Banken | Unternehmensgruppe

Umstellung auf T+1 Settlement: Herausforderungen und Chancen für…

Veröffentlicht am: 9. April 2025

Einleitung und regulatorischer Hintergrund

Die europäische Kommission hat am 12.02.2025 einen Vorschlag für die Anpassung der bestehenden Central Security Depository Regulation (CSDR) veröffentlicht.
Die 2014 in Kraft getretene CSDR hatte die Steigerung der Sicherheit und Effizienz der Wertpapierabwicklung innerhalb der EU zum Ziel. Dies sollte durch die Vereinheitlichung von Regeln für Zentralverwahrer (ZVPs) gewährleistet werden. Auf Basis eines einheitlichen Standards sollten Abwicklungsrisiken reduziert und die Stabilität der europäischen Finanzmärkte gestärkt werden.
In der Finanzwelt definiert der Begriff des „Settlement“ oder „Abwicklung“ den Prozess, der nach dem Geschäftsabschluss durchlaufen wird. Es handelt sich dabei um die letzte Phase einer Transaktion, in der die vereinbarten Wertpapiere geliefert und der ausstehende Betrag überwiesen wird.

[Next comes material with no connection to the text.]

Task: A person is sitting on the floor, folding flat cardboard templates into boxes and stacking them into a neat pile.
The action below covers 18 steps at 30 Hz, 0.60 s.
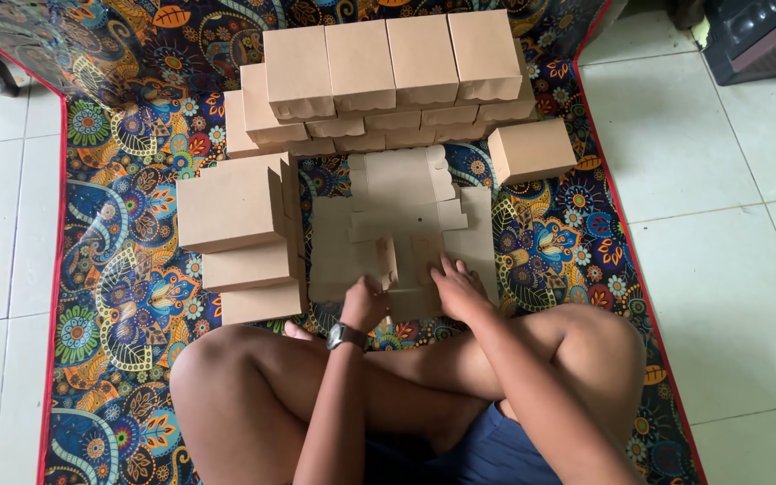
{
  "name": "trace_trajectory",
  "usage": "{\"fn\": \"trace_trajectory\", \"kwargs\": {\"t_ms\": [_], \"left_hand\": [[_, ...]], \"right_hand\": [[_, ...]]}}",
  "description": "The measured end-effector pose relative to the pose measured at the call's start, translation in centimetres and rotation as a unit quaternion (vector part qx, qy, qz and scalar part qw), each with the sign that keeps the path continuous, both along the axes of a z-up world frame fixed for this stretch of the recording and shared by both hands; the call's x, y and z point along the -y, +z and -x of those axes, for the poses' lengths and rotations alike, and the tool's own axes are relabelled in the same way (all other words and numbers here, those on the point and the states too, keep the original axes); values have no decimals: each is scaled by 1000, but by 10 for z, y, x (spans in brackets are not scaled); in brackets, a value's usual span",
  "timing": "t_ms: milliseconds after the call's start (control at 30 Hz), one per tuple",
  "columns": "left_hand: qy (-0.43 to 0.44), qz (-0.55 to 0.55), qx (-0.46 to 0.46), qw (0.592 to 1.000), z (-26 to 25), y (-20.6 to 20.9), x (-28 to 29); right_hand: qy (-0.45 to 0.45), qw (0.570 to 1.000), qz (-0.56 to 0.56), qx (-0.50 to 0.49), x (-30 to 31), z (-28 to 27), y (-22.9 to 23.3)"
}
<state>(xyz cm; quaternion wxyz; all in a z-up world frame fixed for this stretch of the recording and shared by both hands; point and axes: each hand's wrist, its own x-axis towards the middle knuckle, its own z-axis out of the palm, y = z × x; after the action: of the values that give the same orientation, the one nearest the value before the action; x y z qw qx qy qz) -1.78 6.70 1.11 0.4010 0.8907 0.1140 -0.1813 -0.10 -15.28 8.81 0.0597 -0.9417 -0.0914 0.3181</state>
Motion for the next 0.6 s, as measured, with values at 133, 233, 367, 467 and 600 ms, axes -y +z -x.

Seit Januar 2015 galt auf Basis dieser Verordnung, dass die Handelsabwicklung von Wertpapiergeschäften innerhalb von zwei Arbeitstagen (T+2) nach Abschluss des Geschäftes abgeschlossen sein muss. Mit der im Februar veröffentlichten Anpassung soll dieser Zeitraum auf einen Arbeitstag (T+1) reduziert werden. Der aktuelle Vorschlag der Kommission sieht vor, dass diese Umstellung bis zum 11. Oktober 2027 im Markt umgesetzt sein muss.
Im internationalen Vergleich ist die Europäische Union ein Nachzügler in dieser Anpassung. Bereits 2019 führte China T+0 Settlement für Wertpapiere ein. Indien, die USA und Kanada stellten 2023 beziehungsweise 2024 auf T+1 Settlement um.

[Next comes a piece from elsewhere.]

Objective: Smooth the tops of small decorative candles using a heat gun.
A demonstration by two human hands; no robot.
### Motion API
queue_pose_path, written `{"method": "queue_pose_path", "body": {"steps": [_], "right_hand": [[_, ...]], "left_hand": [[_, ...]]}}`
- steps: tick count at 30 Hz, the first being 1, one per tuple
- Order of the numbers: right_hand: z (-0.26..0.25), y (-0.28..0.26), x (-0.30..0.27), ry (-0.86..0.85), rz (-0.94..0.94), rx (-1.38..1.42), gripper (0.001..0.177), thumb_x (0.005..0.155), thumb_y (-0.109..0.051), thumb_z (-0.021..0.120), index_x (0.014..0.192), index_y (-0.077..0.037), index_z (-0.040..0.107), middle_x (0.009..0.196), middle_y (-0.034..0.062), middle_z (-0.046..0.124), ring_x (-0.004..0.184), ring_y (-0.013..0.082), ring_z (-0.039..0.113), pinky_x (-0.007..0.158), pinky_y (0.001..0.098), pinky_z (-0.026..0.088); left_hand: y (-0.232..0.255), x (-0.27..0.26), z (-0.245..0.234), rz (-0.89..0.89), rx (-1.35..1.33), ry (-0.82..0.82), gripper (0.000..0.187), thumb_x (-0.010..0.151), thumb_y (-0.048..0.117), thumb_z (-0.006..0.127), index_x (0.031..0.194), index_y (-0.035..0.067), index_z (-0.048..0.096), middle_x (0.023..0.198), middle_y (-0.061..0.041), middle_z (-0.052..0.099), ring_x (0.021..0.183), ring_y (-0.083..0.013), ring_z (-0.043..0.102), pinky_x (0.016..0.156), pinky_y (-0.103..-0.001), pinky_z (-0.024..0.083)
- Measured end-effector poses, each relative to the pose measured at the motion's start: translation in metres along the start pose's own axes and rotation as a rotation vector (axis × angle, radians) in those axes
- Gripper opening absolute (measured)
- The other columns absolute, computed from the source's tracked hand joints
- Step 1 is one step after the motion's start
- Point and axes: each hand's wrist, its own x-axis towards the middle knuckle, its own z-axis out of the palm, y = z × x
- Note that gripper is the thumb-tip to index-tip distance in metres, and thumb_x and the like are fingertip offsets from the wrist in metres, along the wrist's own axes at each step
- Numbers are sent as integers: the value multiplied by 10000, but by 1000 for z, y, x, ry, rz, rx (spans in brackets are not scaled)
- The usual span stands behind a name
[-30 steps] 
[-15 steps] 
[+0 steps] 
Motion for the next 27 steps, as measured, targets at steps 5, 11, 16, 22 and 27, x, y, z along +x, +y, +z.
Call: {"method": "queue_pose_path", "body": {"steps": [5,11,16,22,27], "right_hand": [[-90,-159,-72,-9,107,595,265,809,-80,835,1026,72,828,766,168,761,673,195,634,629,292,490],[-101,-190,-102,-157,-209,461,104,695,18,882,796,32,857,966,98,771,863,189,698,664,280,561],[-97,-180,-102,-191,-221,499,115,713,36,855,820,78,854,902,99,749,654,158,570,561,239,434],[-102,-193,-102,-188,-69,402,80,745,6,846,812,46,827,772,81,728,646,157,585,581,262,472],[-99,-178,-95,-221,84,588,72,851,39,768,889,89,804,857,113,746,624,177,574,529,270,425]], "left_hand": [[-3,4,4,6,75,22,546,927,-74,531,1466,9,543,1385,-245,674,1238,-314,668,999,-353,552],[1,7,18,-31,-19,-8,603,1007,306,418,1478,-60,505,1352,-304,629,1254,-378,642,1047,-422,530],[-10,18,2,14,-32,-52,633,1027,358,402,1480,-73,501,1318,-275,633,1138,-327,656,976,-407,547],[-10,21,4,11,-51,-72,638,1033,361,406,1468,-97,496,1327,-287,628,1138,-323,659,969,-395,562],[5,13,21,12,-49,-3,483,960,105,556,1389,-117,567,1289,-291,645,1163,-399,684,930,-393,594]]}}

Vorteile von T+1 Settlement

Die Umstellung auf T+1 führt zu einer erheblichen Effizienzsteigerung im Abwicklungsprozess, was allen Marktteilnehmern zugutekommt. Sie stellt sicher, dass der europäische Markt mit den globalen Standards Schritt hält und so auf globaler Ebene wettbewerbsfähig bleibt.
Zusätzlich verringert die schnellere Abwicklung das Kontrahentenrisiko in Bezug auf Liefer- und Zahlungsausfälle.
Ein weiterer Vorteil der Umstellung ist die erhöhte Liquidität. Da das Settlement bereits innerhalb eines Tages erfolgt, haben die Marktteilnehmer schneller Zugriff auf ihre abgeschlossenen Transaktionen und müssen bei clearingpflichtigen Kontrakten weniger Margin beim CCP (Central Counterparty / Zentrale Gegenpartei) vorhalten. Die dadurch schnell freiwerdende Liquidität kann an anderer Stelle eingesetzt werden und trägt so dazu bei, den Handel insgesamt effizienter zu gestalten.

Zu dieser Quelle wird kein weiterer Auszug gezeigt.